Aus dem Vorangegangenen ergeben sich folgende Überlegungen:

  1. Durch welches Optionsmodell bleibt das Fach Religion als mündliches und schriftliches Abiturfach besser bewahrt? Zwar ist Option II durch eine stärkere Obligatorik geprägt, die sich jedoch nicht zwingend auf das Wahlverhalten der Schülerinnen und Schüler auswirken muss. Da fünf statt vier Prüfungsfächer vorgesehen sind, kann dies Religion als ein mögliches Prüfungsfach zugute kommen.
  2. Die Profiloberstufe soll erklärtermaßen das fächerverbindende und fächerübergreifende Lernen sowie die Methodenkompetenz fördern. Wie kann sich hier das Fach Religion methodisch-didaktisch verorten?
  3. Nach der gültigen Oberstufenverordnung müssen Schülerinnen und Schüler, die Religion oder Erdkunde als Prüfungsfach wählen, zwei zusätzliche Kurse aus dem Aufgabenfeld B belegen. Diese ‚Malus-Regelung' ist nicht mehr haltbar, wenn doch Religion bzw. Erdkunde als Prüfungsfach zugleich Profilfach sein kann.
  4. Das Fach Religion ist nicht zwingend allein dem gesellschaftwissenschaftlichen Profil zuzuordnen. Eine Zuordnung zu den anderen Profilen ließe sich aus dem Selbstverständnis des Faches Religion ebenfalls rechtfertigen. Wie soll das Fach Religion mit der Zuordnung zum gesellschaftwissenschaftlichen Profil umgehen?
  5. Wenn Religion Profilfach werden kann – wogegen allein schon aus fachpolitischen Gründen nichts einzuwenden ist –, stellt sich die Frage, ob und wie ein konfessionell erteilter Religionsunterricht in 'stabilen Profilgruppen' (s.o.) allein schon schulorganisatorisch erhalten bleiben kann. Die Größe und Zusammensetzung der Profilgruppen wird offenbar durch die 'profilbestimmenden Leistungskurse' definiert. Lassen sich mono-konfessionelle Profilgruppen denken? Was passiert, wenn sich Schülerinnen und Schüler von ihrem Religionsunterricht, d.h. von einem ihrer Profilfächer abmelden wollen? Welche Auswirkungen wird das für die konfessionelle Kooperation zwischen dem evangelischen und katholischen Religionsunterricht aber auch für die Zusammenarbeit mit dem Fach Werte und Normen in der Sek. II haben?
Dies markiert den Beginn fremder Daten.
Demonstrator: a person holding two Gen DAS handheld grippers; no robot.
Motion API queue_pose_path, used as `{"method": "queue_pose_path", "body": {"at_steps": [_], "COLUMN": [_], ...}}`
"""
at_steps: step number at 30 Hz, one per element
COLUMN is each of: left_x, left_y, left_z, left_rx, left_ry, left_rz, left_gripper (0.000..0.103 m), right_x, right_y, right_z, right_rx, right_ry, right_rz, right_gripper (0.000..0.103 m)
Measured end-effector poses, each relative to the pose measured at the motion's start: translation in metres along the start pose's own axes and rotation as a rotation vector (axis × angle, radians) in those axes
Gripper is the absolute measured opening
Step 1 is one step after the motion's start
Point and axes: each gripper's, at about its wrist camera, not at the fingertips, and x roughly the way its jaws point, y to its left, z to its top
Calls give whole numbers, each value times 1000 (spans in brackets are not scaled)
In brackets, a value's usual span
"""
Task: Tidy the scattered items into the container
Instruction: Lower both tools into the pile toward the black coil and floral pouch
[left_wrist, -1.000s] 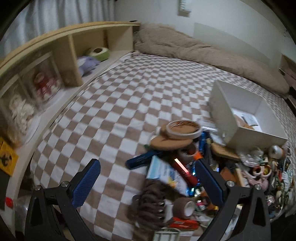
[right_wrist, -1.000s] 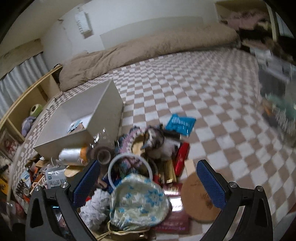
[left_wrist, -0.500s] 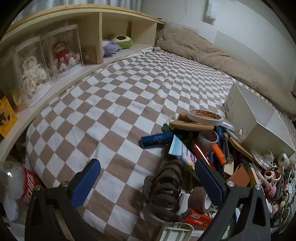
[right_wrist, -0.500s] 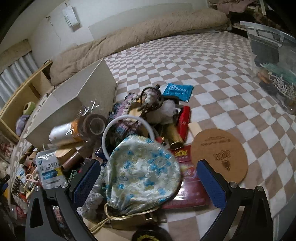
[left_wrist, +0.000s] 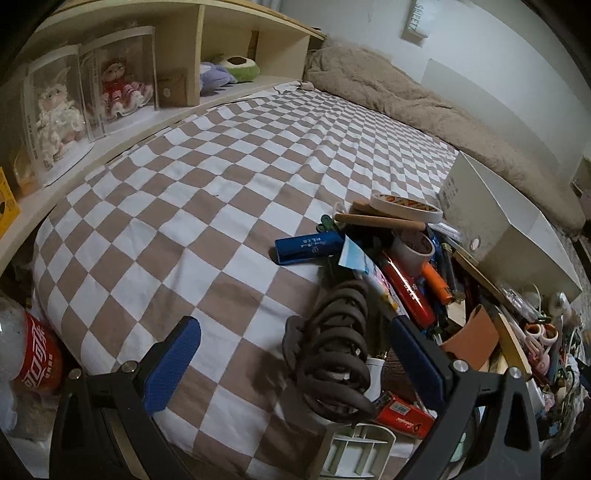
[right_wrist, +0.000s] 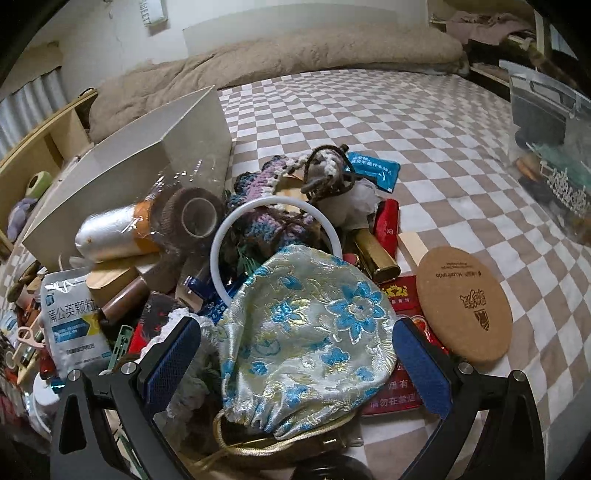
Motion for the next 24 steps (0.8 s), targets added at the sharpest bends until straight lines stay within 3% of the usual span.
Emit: {"method": "queue_pose_path", "body": {"at_steps": [6,11,15,18,22,24], "left_x": [3,6,9,11,11,13], "left_y": [-9,-20,-22,-22,-23,-24], "left_z": [-2,-3,-4,-5,-6,-7], "left_rx": [40,82,91,91,98,102], "left_ry": [7,14,25,28,31,40], "left_rz": [-16,-26,-24,-30,-47,-50], "left_gripper": [102,102,102,101,78,73], "right_x": [0,4,2,1,-5,-8], "right_y": [-8,0,2,-1,-5,-4], "right_z": [-7,-4,-3,-4,-4,-4], "right_rx": [12,-18,-25,-3,15,14], "right_ry": [-4,-15,-24,-33,-45,-52], "right_rz": [-5,6,44,60,95,98], "right_gripper": [103,86,63,58,48,47]}}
  6. Beide Optionen zielen darauf ab, die Wahlfreiheit der Schülerinnen und Schüler zugunsten einer kanalisierteren fachlichen Profilbildung einzuschränken und dabei gleichzeitig die Naturwissenschaften zu stärken. Der Erfolg des Faches Religion als Prüfungsfach (stabile Anwahlzahlen bei ca. 11% für den evangelischen Religionsunterricht) beruht auf dem alten, 'wahlfreien' System: Schülerinnen und Schüler wurden von engagierten Lehrkräften für das Fach geworben. Wird sich das nun ändern?
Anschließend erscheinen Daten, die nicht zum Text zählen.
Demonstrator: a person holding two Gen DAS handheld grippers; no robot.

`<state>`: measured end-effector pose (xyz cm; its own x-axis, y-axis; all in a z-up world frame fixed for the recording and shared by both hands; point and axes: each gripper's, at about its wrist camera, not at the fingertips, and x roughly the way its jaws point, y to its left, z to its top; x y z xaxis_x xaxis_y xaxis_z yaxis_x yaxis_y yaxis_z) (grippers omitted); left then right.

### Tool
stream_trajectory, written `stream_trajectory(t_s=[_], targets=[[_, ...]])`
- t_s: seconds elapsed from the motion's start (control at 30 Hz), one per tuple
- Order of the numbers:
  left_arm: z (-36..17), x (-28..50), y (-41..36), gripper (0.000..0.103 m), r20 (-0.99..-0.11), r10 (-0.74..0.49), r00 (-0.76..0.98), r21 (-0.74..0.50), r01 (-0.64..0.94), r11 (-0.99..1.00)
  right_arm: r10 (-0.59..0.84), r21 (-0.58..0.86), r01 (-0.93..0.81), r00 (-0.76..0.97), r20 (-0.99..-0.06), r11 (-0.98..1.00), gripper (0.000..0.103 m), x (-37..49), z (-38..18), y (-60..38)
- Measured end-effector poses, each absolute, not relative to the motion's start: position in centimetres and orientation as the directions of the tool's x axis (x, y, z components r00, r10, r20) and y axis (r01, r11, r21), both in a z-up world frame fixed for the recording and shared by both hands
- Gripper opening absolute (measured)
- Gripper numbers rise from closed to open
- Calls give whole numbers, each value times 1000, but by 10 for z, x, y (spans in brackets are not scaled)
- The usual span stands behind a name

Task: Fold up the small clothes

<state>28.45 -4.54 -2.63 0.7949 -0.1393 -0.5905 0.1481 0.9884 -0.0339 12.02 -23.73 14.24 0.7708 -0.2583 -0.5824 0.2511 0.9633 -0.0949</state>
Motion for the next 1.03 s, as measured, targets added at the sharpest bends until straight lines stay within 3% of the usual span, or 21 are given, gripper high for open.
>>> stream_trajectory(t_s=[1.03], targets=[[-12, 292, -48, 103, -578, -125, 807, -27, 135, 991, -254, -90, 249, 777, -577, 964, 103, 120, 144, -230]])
  7. Nach welchen Kriterien entscheiden die jeweiligen Schulleitung die Auswahl der Fächerkombination? Welche 'Vorleistungen' sind in den jeweiligen Fachkonferenzen Religion zu erbringen, damit auch Religion drittes Profilfach in den drei anderen Profilfächern sein kann? Es muss Aufgabe sein, die besondere Profilfähigkeit des Faches Religion fachdidaktisch auszuweisen. Diese Verpflichtung gilt jedoch allen Fächern, die sich für profilfähig erachten.